Given entries START

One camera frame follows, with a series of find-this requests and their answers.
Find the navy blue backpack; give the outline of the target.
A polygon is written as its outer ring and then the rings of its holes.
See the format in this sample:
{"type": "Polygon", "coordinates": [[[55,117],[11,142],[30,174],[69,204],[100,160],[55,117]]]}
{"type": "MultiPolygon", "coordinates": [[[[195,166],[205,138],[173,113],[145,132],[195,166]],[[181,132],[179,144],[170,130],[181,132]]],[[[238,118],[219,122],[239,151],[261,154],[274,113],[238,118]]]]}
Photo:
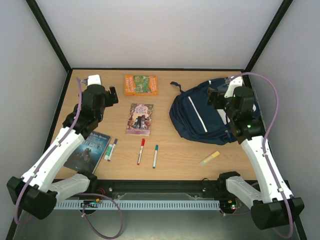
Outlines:
{"type": "Polygon", "coordinates": [[[253,90],[243,85],[229,97],[230,108],[214,109],[207,105],[208,88],[226,93],[226,78],[204,81],[181,91],[169,110],[169,117],[180,137],[200,143],[225,145],[263,136],[260,110],[253,90]]]}

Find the orange treehouse book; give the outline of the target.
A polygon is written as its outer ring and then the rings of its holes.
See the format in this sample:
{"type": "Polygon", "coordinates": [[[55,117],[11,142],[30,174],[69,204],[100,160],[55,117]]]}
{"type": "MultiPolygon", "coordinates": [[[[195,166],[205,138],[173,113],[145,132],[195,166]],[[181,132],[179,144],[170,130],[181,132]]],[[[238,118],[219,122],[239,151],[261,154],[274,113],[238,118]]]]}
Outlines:
{"type": "Polygon", "coordinates": [[[125,75],[125,96],[152,96],[158,94],[158,78],[154,75],[125,75]]]}

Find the pink shrew paperback book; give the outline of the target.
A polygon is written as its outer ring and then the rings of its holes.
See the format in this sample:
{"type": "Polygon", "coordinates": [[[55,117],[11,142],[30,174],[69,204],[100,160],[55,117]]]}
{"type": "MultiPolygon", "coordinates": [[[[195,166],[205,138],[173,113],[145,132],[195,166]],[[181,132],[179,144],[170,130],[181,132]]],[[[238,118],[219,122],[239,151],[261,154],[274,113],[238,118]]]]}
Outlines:
{"type": "Polygon", "coordinates": [[[149,136],[153,111],[153,104],[132,103],[125,133],[127,135],[149,136]]]}

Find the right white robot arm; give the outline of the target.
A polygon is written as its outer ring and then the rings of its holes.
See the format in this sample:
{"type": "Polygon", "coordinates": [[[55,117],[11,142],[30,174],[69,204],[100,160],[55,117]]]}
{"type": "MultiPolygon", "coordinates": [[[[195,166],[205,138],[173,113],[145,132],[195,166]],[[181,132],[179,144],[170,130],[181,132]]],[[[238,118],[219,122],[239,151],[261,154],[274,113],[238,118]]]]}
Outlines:
{"type": "Polygon", "coordinates": [[[208,88],[207,103],[216,110],[223,110],[229,118],[232,134],[247,154],[255,172],[259,189],[254,188],[235,172],[222,173],[218,191],[235,195],[250,210],[254,224],[260,229],[293,226],[305,205],[294,197],[283,180],[272,154],[263,124],[254,118],[255,96],[246,86],[237,86],[231,96],[208,88]]]}

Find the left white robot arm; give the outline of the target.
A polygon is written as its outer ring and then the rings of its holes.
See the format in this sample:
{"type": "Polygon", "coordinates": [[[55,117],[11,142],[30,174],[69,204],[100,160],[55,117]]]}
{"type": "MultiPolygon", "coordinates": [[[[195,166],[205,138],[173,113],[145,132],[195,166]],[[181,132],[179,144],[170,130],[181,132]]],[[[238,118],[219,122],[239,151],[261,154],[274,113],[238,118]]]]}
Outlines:
{"type": "Polygon", "coordinates": [[[97,177],[86,170],[54,182],[55,176],[71,154],[98,127],[105,108],[119,102],[115,87],[106,90],[101,84],[90,84],[80,90],[78,104],[67,115],[57,137],[40,159],[21,177],[11,177],[6,186],[15,205],[14,220],[20,223],[23,210],[39,220],[46,218],[60,203],[74,195],[94,194],[97,177]]]}

Given entries END

**Action item**
You are asked to reproduce each line above exactly, but to exclude the pictures.

**Reply**
One camera frame follows, with a series of find-this requests and their answers.
Find the navy blue backpack; give the outline of the target.
A polygon is written as its outer ring and then the rings of its holes.
See the format in this sample:
{"type": "Polygon", "coordinates": [[[55,117],[11,142],[30,174],[69,204],[100,160],[55,117]]]}
{"type": "MultiPolygon", "coordinates": [[[[195,166],[205,138],[173,113],[145,132],[195,166]],[[181,132],[179,144],[170,130],[181,132]]],[[[238,118],[219,122],[239,151],[261,154],[274,113],[238,118]]]]}
Photo:
Outlines:
{"type": "Polygon", "coordinates": [[[253,90],[243,85],[229,97],[230,108],[214,109],[207,105],[208,88],[226,93],[226,78],[204,81],[181,91],[169,110],[169,117],[180,137],[200,143],[225,145],[263,136],[260,110],[253,90]]]}

Find the orange treehouse book; give the outline of the target.
A polygon is written as its outer ring and then the rings of its holes.
See the format in this sample:
{"type": "Polygon", "coordinates": [[[55,117],[11,142],[30,174],[69,204],[100,160],[55,117]]]}
{"type": "MultiPolygon", "coordinates": [[[[195,166],[205,138],[173,113],[145,132],[195,166]],[[181,132],[179,144],[170,130],[181,132]]],[[[238,118],[219,122],[239,151],[261,154],[274,113],[238,118]]]]}
Outlines:
{"type": "Polygon", "coordinates": [[[125,75],[125,96],[152,96],[158,94],[158,78],[154,75],[125,75]]]}

Find the pink shrew paperback book; give the outline of the target.
A polygon is written as its outer ring and then the rings of its holes.
See the format in this sample:
{"type": "Polygon", "coordinates": [[[55,117],[11,142],[30,174],[69,204],[100,160],[55,117]]]}
{"type": "MultiPolygon", "coordinates": [[[[195,166],[205,138],[173,113],[145,132],[195,166]],[[181,132],[179,144],[170,130],[181,132]]],[[[238,118],[219,122],[239,151],[261,154],[274,113],[238,118]]]]}
Outlines:
{"type": "Polygon", "coordinates": [[[149,136],[153,111],[153,104],[132,103],[125,133],[127,135],[149,136]]]}

Find the right white robot arm; give the outline of the target.
A polygon is written as its outer ring and then the rings of its holes.
See the format in this sample:
{"type": "Polygon", "coordinates": [[[55,117],[11,142],[30,174],[69,204],[100,160],[55,117]]]}
{"type": "MultiPolygon", "coordinates": [[[[195,166],[205,138],[173,113],[145,132],[195,166]],[[181,132],[179,144],[170,130],[181,132]]],[[[238,118],[219,122],[239,151],[261,154],[274,113],[238,118]]]]}
Outlines:
{"type": "Polygon", "coordinates": [[[208,88],[207,103],[216,110],[223,110],[229,118],[232,134],[247,154],[255,172],[259,189],[254,188],[235,172],[222,173],[218,191],[235,195],[250,210],[254,224],[260,229],[293,226],[305,205],[294,197],[283,180],[272,154],[263,124],[254,118],[255,96],[246,86],[237,86],[231,96],[208,88]]]}

Find the left white robot arm; give the outline of the target.
A polygon is written as its outer ring and then the rings of its holes.
See the format in this sample:
{"type": "Polygon", "coordinates": [[[55,117],[11,142],[30,174],[69,204],[100,160],[55,117]]]}
{"type": "MultiPolygon", "coordinates": [[[[195,166],[205,138],[173,113],[145,132],[195,166]],[[181,132],[179,144],[170,130],[181,132]]],[[[238,118],[219,122],[239,151],[261,154],[274,113],[238,118]]]]}
Outlines:
{"type": "Polygon", "coordinates": [[[97,177],[86,170],[54,182],[55,176],[71,154],[98,127],[105,108],[119,102],[115,87],[106,90],[101,84],[90,84],[80,90],[78,104],[67,115],[57,137],[40,159],[21,177],[11,177],[6,186],[15,205],[14,220],[20,223],[23,210],[39,220],[46,218],[60,203],[74,195],[94,194],[97,177]]]}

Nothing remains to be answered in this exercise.